*Problem to solve*
Will you transcribe the entries that follow, exactly and in full?

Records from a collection
****************

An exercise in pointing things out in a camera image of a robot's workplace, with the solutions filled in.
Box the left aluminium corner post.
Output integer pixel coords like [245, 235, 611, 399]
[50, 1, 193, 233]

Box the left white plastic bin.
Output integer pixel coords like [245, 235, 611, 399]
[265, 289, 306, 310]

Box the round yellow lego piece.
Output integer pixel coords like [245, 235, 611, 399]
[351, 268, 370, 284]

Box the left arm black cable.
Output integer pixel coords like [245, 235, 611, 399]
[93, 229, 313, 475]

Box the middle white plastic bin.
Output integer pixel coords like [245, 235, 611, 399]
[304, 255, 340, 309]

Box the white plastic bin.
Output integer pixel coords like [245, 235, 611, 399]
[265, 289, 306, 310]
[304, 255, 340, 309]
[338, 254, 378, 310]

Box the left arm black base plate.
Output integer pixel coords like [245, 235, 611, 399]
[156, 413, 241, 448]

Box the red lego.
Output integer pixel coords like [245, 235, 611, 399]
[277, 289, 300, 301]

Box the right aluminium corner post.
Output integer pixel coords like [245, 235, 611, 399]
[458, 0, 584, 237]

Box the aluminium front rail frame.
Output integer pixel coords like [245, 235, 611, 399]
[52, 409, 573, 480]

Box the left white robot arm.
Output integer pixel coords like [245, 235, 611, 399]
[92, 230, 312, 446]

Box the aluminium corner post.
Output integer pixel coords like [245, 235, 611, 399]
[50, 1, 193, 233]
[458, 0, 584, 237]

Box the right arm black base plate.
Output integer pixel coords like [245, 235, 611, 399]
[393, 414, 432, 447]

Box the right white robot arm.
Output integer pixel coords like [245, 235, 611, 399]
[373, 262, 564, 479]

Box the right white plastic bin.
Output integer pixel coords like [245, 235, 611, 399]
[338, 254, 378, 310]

****************

*Response*
An exercise in pointing things out in a camera image of a robot's workplace, with the solutions filled in.
Box the left aluminium corner post.
Output integer pixel coords like [245, 235, 611, 399]
[50, 1, 193, 233]

Box the left white plastic bin.
Output integer pixel coords like [245, 235, 611, 399]
[265, 289, 306, 310]

Box the round yellow lego piece.
Output integer pixel coords like [245, 235, 611, 399]
[351, 268, 370, 284]

Box the left arm black cable.
Output integer pixel coords like [245, 235, 611, 399]
[93, 229, 313, 475]

Box the middle white plastic bin.
Output integer pixel coords like [245, 235, 611, 399]
[304, 255, 340, 309]

Box the white plastic bin.
Output integer pixel coords like [245, 235, 611, 399]
[265, 289, 306, 310]
[304, 255, 340, 309]
[338, 254, 378, 310]

Box the left arm black base plate.
Output integer pixel coords like [245, 235, 611, 399]
[156, 413, 241, 448]

Box the red lego.
Output integer pixel coords like [245, 235, 611, 399]
[277, 289, 300, 301]

Box the right aluminium corner post.
Output integer pixel coords like [245, 235, 611, 399]
[458, 0, 584, 237]

Box the aluminium front rail frame.
Output integer pixel coords like [245, 235, 611, 399]
[52, 409, 573, 480]

Box the left white robot arm.
Output integer pixel coords like [245, 235, 611, 399]
[92, 230, 312, 446]

Box the aluminium corner post.
Output integer pixel coords like [245, 235, 611, 399]
[50, 1, 193, 233]
[458, 0, 584, 237]

Box the right arm black base plate.
Output integer pixel coords like [245, 235, 611, 399]
[393, 414, 432, 447]

Box the right white robot arm.
Output integer pixel coords like [245, 235, 611, 399]
[373, 262, 564, 479]

Box the right white plastic bin.
Output integer pixel coords like [245, 235, 611, 399]
[338, 254, 378, 310]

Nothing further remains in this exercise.